Exercise requirements: Using the listing below, say how many lines have the string "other" in them, giving the number alone.

Entries shown:
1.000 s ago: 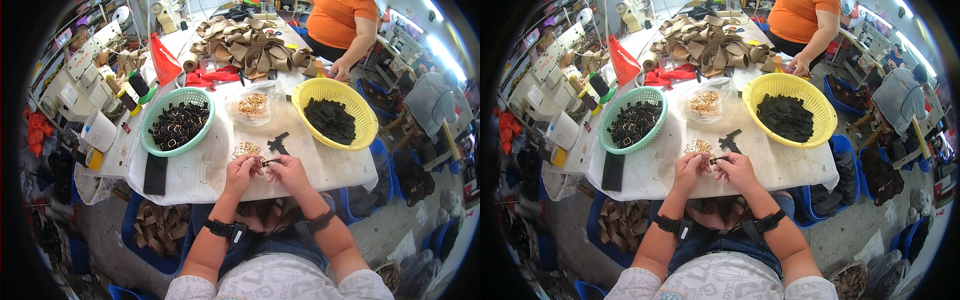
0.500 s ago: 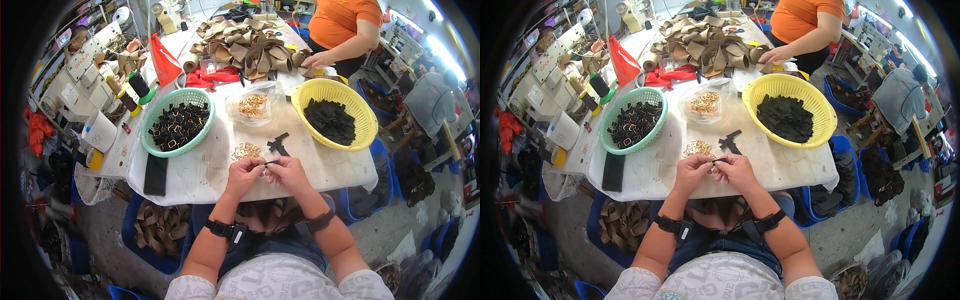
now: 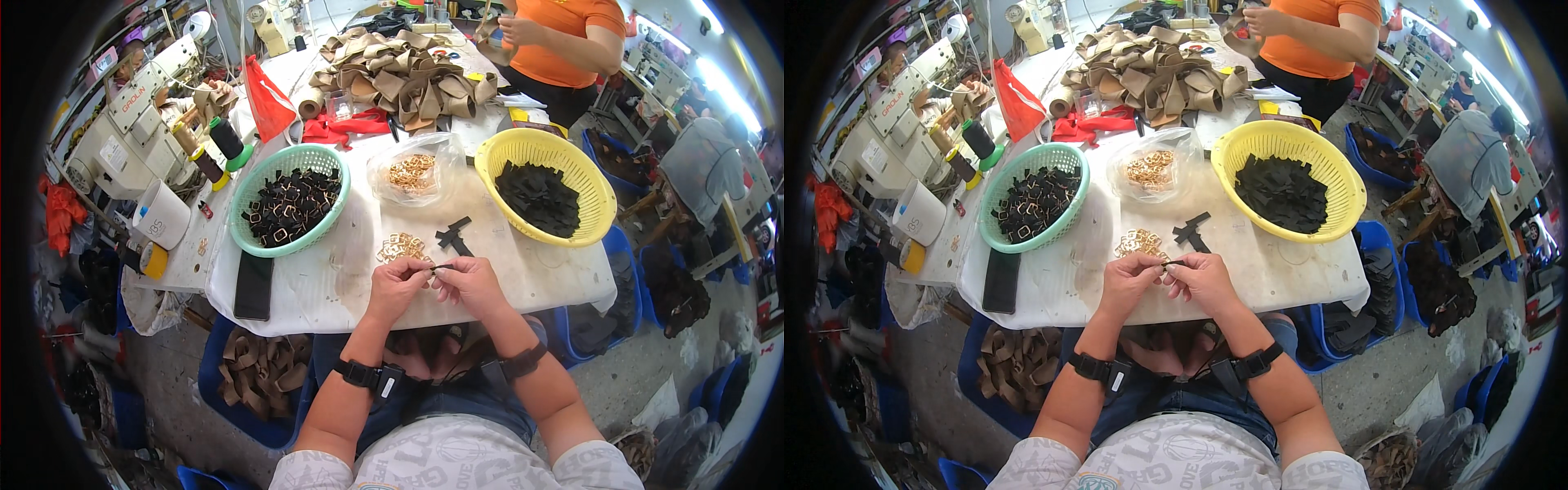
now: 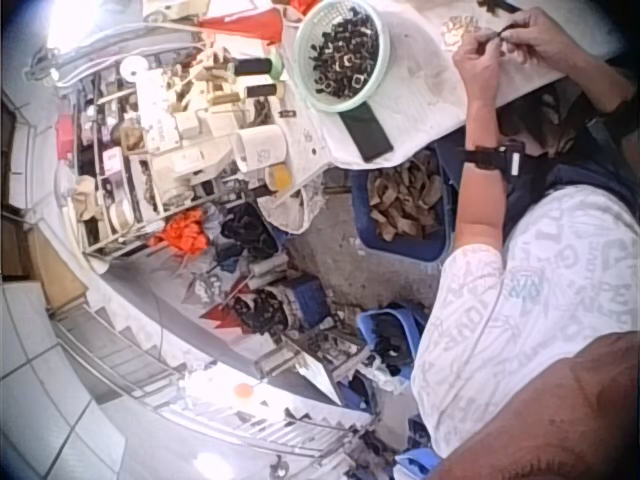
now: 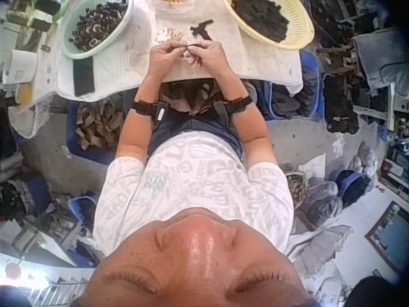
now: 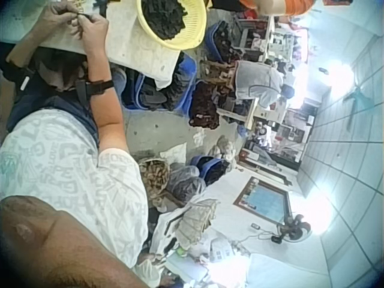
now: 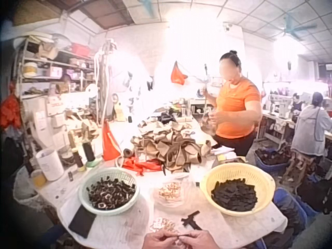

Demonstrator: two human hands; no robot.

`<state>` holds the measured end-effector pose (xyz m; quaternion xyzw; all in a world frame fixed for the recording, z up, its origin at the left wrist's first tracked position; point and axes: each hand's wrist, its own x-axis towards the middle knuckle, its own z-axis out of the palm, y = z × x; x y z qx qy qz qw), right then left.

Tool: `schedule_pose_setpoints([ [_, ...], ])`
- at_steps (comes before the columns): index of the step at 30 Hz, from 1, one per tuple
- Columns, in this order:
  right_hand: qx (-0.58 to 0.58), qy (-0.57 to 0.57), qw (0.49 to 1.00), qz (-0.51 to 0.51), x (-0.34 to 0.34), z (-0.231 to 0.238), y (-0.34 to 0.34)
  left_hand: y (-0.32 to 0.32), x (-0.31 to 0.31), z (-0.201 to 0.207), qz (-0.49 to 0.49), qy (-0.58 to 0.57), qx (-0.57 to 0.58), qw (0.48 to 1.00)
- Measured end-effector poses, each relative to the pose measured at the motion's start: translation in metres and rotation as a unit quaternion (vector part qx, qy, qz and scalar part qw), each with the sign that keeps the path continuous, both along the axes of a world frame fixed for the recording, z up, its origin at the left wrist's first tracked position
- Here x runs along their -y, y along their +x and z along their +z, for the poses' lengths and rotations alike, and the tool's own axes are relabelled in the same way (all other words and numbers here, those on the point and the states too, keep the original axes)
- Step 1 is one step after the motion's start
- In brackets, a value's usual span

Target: Assembling small buckles and straps for shoes at a manufacturing workstation.

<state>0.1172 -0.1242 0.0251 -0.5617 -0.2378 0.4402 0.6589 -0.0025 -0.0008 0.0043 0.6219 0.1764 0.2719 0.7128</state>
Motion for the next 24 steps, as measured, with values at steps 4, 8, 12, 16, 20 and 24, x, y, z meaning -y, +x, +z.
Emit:
schedule_pose_setpoints([
  [4,0.000,0.000,1.000,-0.004,0.0002,0.0027,-0.0006,-0.0002,0.0003,0.0004,0.007,-0.001,-0.003,1.000],
  [8,0.005,-0.001,1.000,-0.010,-0.0003,0.0013,-0.0013,0.0000,0.0004,0.0010,0.012,0.005,-0.002,1.000],
  [12,0.011,0.002,1.000,-0.011,-0.0005,0.0003,-0.0015,-0.0003,0.0002,0.0023,0.013,0.009,-0.009,1.000],
  [16,0.015,0.001,1.000,-0.013,-0.0008,0.0013,-0.0022,0.0003,0.0003,0.0026,0.012,0.002,0.000,1.000],
  [20,0.023,-0.010,1.000,-0.015,-0.0005,0.0027,-0.0027,-0.0009,0.0017,0.0063,0.010,-0.003,0.000,1.000],
  [24,0.028,-0.010,0.999,-0.019,-0.0006,0.0008,-0.0027,0.0004,0.0032,0.0056,0.013,-0.010,0.005,1.000],
])
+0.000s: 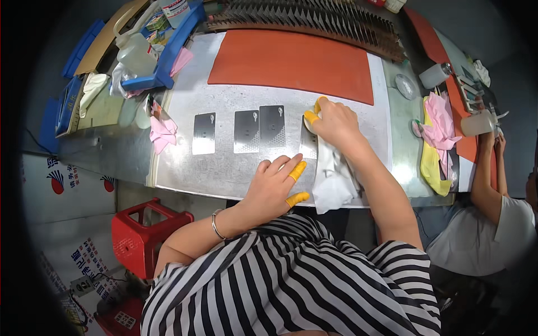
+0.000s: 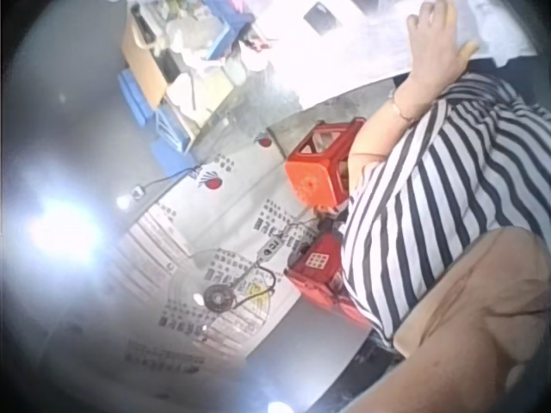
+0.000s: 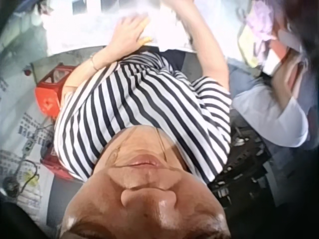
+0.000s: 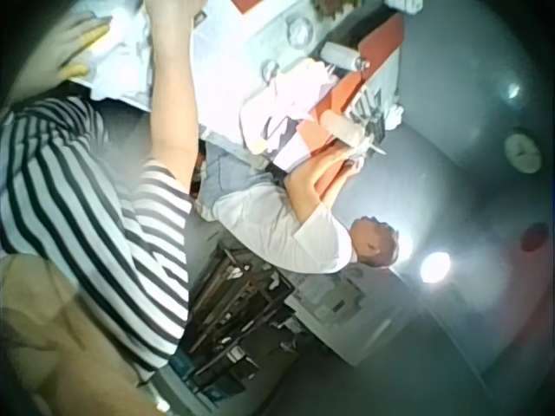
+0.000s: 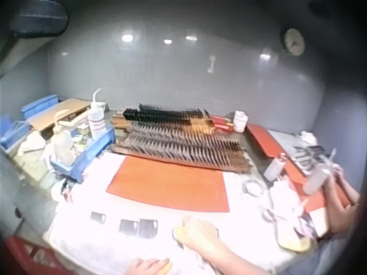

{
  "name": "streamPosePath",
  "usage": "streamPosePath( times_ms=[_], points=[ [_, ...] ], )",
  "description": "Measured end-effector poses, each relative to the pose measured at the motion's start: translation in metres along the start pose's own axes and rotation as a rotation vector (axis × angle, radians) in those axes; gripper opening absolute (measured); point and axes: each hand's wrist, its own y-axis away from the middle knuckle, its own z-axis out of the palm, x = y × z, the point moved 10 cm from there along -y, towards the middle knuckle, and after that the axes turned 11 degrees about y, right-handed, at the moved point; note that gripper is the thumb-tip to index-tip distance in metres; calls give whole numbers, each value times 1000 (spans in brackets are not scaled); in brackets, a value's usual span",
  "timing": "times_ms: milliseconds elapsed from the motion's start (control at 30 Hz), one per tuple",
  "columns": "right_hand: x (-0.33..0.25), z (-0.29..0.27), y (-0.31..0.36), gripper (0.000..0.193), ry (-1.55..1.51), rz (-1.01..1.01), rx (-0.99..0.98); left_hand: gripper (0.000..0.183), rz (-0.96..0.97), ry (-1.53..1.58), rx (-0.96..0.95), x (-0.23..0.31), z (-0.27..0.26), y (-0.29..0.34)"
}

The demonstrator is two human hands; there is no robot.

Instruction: Cleaning and inspecting small metal plates with a cloth and solvent in a fabrication environment.

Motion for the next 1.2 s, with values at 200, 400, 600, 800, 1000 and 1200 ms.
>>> streamPosePath(
  times_ms=[200,400,600,800,1000,1200],
  points=[
    [-1,25,12,27,60,17,26,57,-46,24,-44,-1,1,0],
    [-24,24,62,27,49,-48,-45,68,-121,59,104,-38,-45,1],
    [-39,27,82,28,74,-210,-155,66,-207,-142,57,-100,-86,14],
    [-78,-16,30,28,21,-216,-15,57,-145,-139,194,-59,-75,35],
    [-86,10,-35,28,63,-154,-83,54,-98,-39,96,-49,-53,34],
    [-81,21,-44,31,51,-92,-109,49,-61,-65,111,-48,-56,38]
  ],
)
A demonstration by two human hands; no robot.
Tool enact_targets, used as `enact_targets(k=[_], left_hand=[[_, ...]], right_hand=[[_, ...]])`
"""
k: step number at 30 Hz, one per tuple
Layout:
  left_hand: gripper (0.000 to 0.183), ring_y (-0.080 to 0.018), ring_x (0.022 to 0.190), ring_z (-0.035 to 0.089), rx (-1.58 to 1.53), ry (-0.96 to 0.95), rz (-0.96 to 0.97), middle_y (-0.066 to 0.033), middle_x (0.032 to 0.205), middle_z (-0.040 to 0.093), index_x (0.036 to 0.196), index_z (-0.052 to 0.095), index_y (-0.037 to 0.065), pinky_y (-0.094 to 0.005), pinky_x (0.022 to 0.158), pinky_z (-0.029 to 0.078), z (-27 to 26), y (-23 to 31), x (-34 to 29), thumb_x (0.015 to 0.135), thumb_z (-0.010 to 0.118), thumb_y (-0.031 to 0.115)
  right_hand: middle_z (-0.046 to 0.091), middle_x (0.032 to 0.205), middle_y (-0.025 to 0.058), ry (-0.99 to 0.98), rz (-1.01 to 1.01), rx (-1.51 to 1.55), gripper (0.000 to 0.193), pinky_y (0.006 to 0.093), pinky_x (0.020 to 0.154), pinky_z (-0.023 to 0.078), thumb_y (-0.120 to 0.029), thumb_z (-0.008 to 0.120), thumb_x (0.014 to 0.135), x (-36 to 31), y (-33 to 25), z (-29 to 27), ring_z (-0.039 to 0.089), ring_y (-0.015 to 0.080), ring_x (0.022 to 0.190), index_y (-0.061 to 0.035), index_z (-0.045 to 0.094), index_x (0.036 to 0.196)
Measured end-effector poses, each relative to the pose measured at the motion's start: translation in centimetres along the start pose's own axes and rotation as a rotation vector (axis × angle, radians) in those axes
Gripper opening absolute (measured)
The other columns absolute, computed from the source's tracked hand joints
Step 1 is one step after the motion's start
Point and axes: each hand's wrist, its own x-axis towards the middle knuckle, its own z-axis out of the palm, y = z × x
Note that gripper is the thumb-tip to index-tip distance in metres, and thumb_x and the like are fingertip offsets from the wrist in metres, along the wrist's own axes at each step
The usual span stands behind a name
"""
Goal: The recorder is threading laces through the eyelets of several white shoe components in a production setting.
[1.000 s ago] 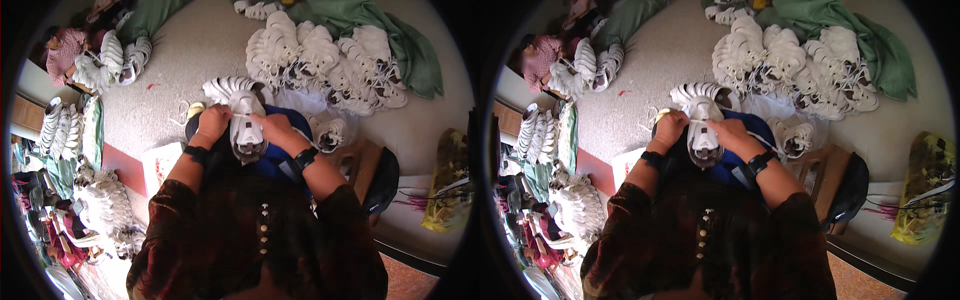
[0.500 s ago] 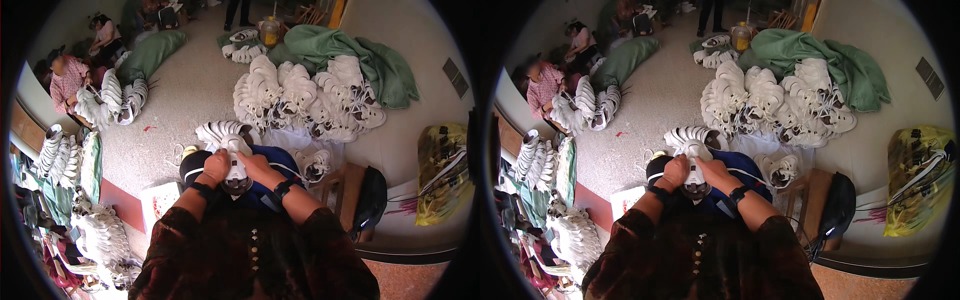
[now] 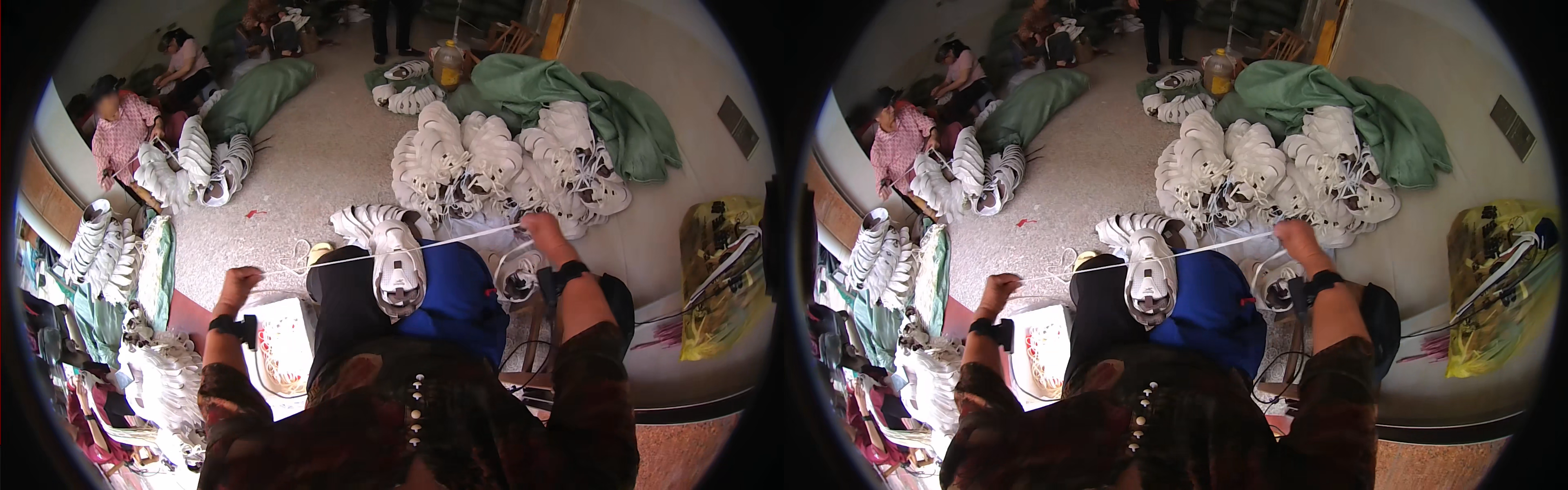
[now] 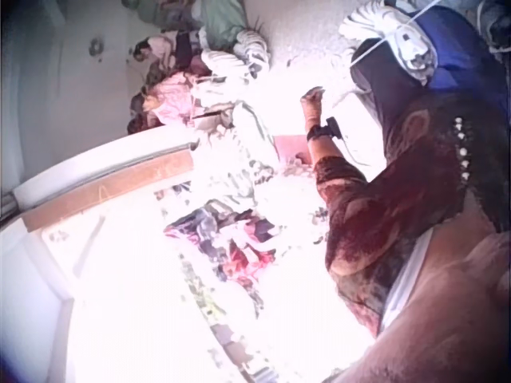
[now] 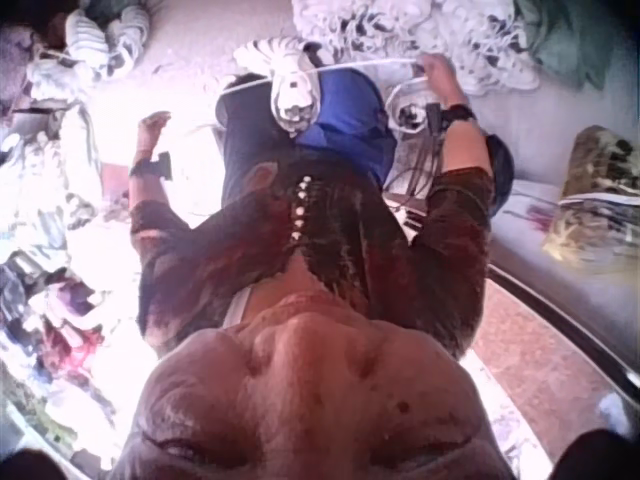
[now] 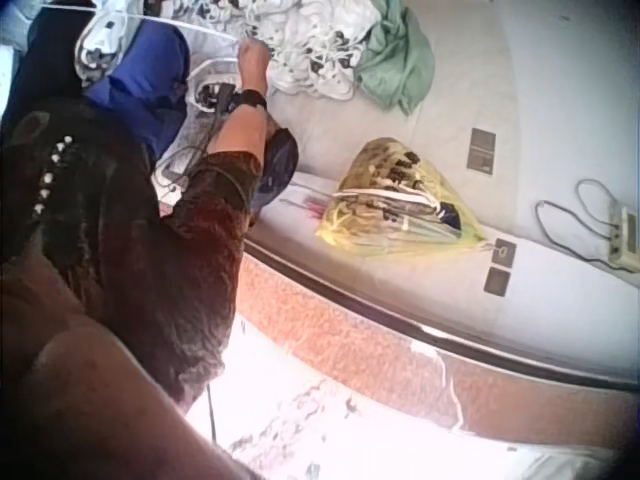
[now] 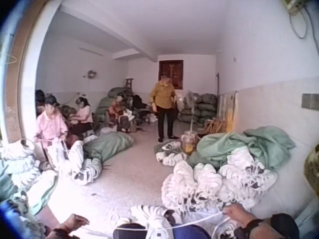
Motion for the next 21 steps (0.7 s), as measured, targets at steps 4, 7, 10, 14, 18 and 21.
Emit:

Solution to this exercise: 2